Было начало второго часа[83]. Марциал поеживался от холода. Черепицы и плиты мостовой за ночь потеряли тепло, а солнце нового дня еще не успело их согреть. В этот ранний час богиня Фебрис[84] пробирает до костей, а ее сводная сестра Либитина[85] уже выносит носилки для трупов и зажигает погребальные костры. Богачи еще нежатся на своих пуховых ложах. Дрыхнут и их рабы. И только клиенты чуть свет, дрожа от холода, несутся из одного конца города в другой в страхе опоздать к пробуждению патрона.

Марциал. Гравюра 1816 г.
Улица понемногу начинала оживать. Тускло мерцали светильники в руках педагогов[86], провожавших своих полусонных питомцев. Занятия в школах начинались рано, и опаздывавших ждали розги. Стуча деревянными подошвами, в сторону Овощного или Бычьего форума топали с корзинами рабы. Раздавались простуженные голоса зеленщиков и молочников. Телега трещала под тяжестью огромных каменных квадров. Возничий нахлестывал мулов, торопясь доставить груз к строительной площадке еще до того, как над Римом поднимется солнце.

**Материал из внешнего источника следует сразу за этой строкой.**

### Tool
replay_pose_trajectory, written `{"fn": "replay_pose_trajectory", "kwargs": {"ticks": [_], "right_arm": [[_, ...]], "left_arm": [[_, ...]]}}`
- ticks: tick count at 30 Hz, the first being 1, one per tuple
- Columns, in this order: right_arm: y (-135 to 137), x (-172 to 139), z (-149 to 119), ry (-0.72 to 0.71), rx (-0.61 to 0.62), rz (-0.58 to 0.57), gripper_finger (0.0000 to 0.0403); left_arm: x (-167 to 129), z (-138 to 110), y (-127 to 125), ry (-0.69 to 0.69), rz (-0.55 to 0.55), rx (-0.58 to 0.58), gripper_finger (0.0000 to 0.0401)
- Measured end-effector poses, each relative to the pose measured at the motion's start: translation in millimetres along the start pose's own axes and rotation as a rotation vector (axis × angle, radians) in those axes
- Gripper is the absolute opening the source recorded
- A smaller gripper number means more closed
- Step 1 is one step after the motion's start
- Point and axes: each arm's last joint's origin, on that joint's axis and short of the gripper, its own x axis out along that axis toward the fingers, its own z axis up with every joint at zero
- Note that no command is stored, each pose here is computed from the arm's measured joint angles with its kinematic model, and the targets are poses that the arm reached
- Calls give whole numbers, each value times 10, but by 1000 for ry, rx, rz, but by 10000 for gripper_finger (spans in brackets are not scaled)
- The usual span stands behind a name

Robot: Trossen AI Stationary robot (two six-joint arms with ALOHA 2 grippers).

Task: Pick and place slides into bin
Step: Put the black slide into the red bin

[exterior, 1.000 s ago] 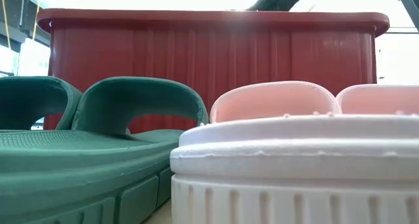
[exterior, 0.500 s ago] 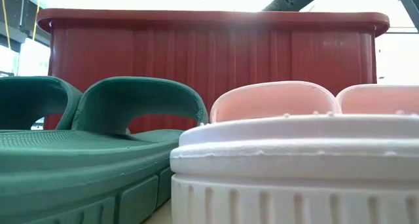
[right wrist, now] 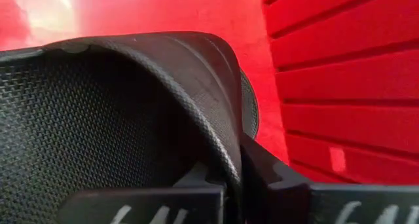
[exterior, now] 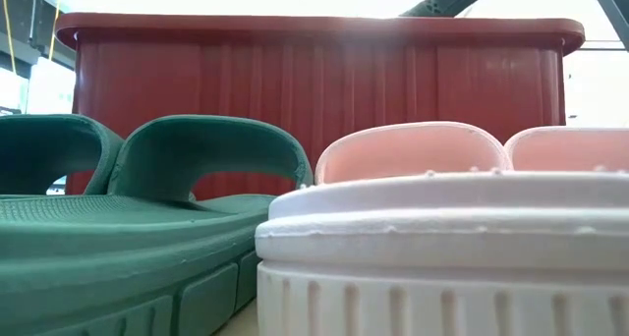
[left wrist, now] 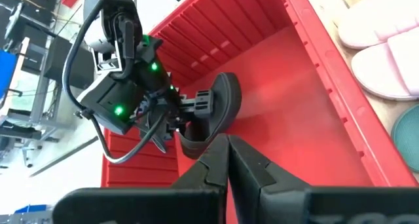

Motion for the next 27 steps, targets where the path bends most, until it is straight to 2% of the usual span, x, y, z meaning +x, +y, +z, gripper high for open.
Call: {"fn": "replay_pose_trajectory", "kwargs": {"ticks": [5,12,16,27], "right_arm": [[20,45,0,4,-4,28,14],[19,62,25,-26,23,38,90],[14,65,29,-35,36,45,118],[28,41,28,-55,40,107,134]], "left_arm": [[0,0,0,0,0,1,1],[0,-3,-2,3,-2,-2,1],[0,-3,-5,-1,-11,-1,1],[0,0,-12,-11,-33,0,1]]}}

Причудливо петлявшая улица, казалось, сплошь состояла из одних лавок, занимавших первые этажи. Лавочники, зевая, отодвигали скрипящие деревянные ставни, спускали с окон полотнища, дающие тень и одновременно зазывающие прохожих. На одном из них досужий малеватель изобразил в ярких красках кровяные колбасы, зайцев и кабанов в окружении изумрудных листьев салата. В животе у Марциала заныло. Он нащупал в кожаном мешочке одинокую монету. Последний денарий. Когда еще отец пришлет из Бильбила[87] новые деньги и надолго ли их хватит? Поборов соблазн, Марциал зашагал еще быстрее.
В начале Субуры, пристроившись к стене дома, сидела Сабелла, помахивая бритвой. Марциал улыбнулся, вспомнив, как год назад, когда он только приехал в Рим, соблазненный дешевизной платы, он сел на ее шаткий стул, но убежал еще до того, как бритва подошла к подбородку. «Сабелле не мешало бы запастись веревкой, чтобы привязывать новичков, – подумал Марциал. – Какая она цирюльница! Она палач. Но как ловко бреет носатый грек Киннам, переиначивший свое имя на римский лад и называющий себя Цинной. Да ведь я ему задолжал два денария».

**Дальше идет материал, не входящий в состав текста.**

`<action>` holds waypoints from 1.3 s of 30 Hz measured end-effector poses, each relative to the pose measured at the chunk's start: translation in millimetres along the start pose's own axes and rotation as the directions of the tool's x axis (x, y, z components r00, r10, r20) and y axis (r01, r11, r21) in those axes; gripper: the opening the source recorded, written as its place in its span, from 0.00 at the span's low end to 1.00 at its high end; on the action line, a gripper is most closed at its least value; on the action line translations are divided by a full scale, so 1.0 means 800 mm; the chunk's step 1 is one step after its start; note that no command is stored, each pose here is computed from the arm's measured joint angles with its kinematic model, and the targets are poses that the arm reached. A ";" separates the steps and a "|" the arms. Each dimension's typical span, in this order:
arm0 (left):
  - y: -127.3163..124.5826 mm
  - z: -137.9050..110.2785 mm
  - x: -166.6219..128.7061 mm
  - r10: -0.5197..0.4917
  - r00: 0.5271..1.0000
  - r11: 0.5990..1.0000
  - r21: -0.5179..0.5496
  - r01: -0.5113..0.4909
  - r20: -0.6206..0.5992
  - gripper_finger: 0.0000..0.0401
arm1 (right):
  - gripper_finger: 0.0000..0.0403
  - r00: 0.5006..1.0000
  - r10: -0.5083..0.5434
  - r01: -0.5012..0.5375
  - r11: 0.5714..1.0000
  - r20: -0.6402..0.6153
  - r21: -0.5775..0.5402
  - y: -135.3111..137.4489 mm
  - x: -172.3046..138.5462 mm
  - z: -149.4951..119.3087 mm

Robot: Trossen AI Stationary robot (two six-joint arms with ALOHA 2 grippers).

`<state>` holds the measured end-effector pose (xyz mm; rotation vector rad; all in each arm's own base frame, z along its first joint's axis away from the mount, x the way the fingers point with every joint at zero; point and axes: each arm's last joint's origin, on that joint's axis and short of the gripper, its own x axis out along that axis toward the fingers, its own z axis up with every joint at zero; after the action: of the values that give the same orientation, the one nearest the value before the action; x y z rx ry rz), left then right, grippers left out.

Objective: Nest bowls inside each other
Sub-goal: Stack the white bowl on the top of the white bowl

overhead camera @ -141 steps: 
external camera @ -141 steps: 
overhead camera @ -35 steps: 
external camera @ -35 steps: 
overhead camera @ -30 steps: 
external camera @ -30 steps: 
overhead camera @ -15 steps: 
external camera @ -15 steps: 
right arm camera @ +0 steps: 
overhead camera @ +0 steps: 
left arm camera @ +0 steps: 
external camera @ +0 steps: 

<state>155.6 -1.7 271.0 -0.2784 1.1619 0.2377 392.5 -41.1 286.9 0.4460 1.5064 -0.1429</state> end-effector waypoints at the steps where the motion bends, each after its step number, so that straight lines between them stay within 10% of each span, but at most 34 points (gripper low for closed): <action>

Марциал ступил на Мульвийский мост. У обоих берегов реки тянулись бесконечные ряды плотов и барок. Волны священной Альбулы несли на себе богатства самых отдаленных народов, и всего этого было мало, чтобы насытить, одеть и увеселить необъятный город. «Нет, все-таки Рим прекрасен, – думал Марциал, охватывая взглядом великолепную панораму. – Что бы я делал в Бильбиле со своим образованием? Вел бы в судах дела каких-нибудь торговцев или лавочников? Следил бы за отцовскими рабами? На кого бы я там писал эпиграммы и кому бы я их читал?»